Influence of Crank Rod Ratio on the Flow Pulsation and Slider Inertial Force of the New Reciprocating Pump

抄録

Aiming at the problems of complex structure and unreasonable parameter setting leading to high flow pulsation rate of traditional hydraulic reciprocating pump in high pressure systems, a new reciprocating pump model with a simple structure was proposed based on the principle of variable orifice of mechanical iris mechanisms.First, based on the model of the new reciprocating pump, the analysis equation for flow pulsation is derived.

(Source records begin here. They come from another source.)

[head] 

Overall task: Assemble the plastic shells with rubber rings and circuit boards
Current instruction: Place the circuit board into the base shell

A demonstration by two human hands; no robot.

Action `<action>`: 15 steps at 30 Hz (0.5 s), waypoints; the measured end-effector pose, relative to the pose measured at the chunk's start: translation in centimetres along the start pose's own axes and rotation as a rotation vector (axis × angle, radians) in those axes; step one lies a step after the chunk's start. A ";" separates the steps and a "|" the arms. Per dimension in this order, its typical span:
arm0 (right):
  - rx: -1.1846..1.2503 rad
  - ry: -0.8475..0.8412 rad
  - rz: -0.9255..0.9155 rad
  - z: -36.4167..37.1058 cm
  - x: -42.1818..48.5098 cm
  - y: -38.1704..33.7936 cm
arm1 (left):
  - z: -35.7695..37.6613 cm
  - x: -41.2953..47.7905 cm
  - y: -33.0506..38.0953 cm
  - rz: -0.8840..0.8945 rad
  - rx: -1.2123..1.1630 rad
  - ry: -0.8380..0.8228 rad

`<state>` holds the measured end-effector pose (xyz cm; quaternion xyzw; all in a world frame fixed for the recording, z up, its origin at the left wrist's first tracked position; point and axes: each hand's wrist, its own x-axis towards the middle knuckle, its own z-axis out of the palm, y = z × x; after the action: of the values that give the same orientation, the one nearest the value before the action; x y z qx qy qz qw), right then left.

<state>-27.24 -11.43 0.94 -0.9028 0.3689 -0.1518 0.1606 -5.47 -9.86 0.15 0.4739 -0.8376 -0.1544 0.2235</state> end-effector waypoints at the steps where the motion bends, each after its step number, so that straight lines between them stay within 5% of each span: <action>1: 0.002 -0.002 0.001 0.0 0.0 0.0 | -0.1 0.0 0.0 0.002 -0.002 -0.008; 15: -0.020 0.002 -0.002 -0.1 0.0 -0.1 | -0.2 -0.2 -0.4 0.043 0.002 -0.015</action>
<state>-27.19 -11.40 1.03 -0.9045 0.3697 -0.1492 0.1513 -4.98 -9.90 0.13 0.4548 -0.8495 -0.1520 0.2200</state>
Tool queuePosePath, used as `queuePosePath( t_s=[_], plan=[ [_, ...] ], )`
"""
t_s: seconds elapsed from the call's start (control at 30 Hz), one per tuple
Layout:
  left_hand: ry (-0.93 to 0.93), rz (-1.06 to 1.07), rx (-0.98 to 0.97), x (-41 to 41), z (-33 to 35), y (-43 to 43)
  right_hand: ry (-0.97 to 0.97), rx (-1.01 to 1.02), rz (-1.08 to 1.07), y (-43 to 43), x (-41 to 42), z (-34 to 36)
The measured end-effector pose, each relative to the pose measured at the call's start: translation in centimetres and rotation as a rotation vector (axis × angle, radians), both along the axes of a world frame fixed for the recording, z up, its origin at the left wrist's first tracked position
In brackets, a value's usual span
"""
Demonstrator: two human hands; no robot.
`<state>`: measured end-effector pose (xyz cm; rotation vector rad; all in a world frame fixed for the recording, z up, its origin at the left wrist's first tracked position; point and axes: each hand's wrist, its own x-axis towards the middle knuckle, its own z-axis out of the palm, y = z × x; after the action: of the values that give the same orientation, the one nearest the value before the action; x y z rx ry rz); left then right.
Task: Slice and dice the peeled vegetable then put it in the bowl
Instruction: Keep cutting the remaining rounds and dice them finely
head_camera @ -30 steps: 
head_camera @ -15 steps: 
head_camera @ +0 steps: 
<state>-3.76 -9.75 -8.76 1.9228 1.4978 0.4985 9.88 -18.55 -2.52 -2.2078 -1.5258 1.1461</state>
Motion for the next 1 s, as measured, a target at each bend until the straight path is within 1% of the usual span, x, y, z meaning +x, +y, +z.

Secondly, Fluent software is used to perform fluid simulation on the new reciprocating pump, verifying the correctness of the pulsation equation and analyzing the pressure distribution contour map and velocity distribution contour map of the internal flow field of the new reciprocating pump during the cycle. Finally, according to the analysis equation, the variation curve of flow pulsation rate with the number of new reciprocating pumps and the crank-connecting rod ratio is obtained, and optimization suggestions for the parameter setting of the crank-connecting rod in the new reciprocating pump are proposed. The results show that: The derived analytical formula for flow pulsation of the new reciprocating pump is correct. The flow pulsation rate increases with the increase of the crank-connecting rod ratio, and when the number of new reciprocating pumps is 5, the influence of the crank-connecting rod ratio on the flow pulsation rate reaches 87%. The degree of oscillation of the inertial force experienced by the slider decreases as the crank rod ratio decreases. To increase the maximum and minimum values of the instantaneous flow rate and reduce the oscillation degree of the inertial force experienced by the slider, the crank rod ratio should be controlled within the range of 0.2 to 0.3. This new reciprocating pump enriches the structure of the pump and provides certain references for reducing flow pulsation in reciprocating pumps as well as decreasing the oscillation degree of the inertial force experienced by the slider.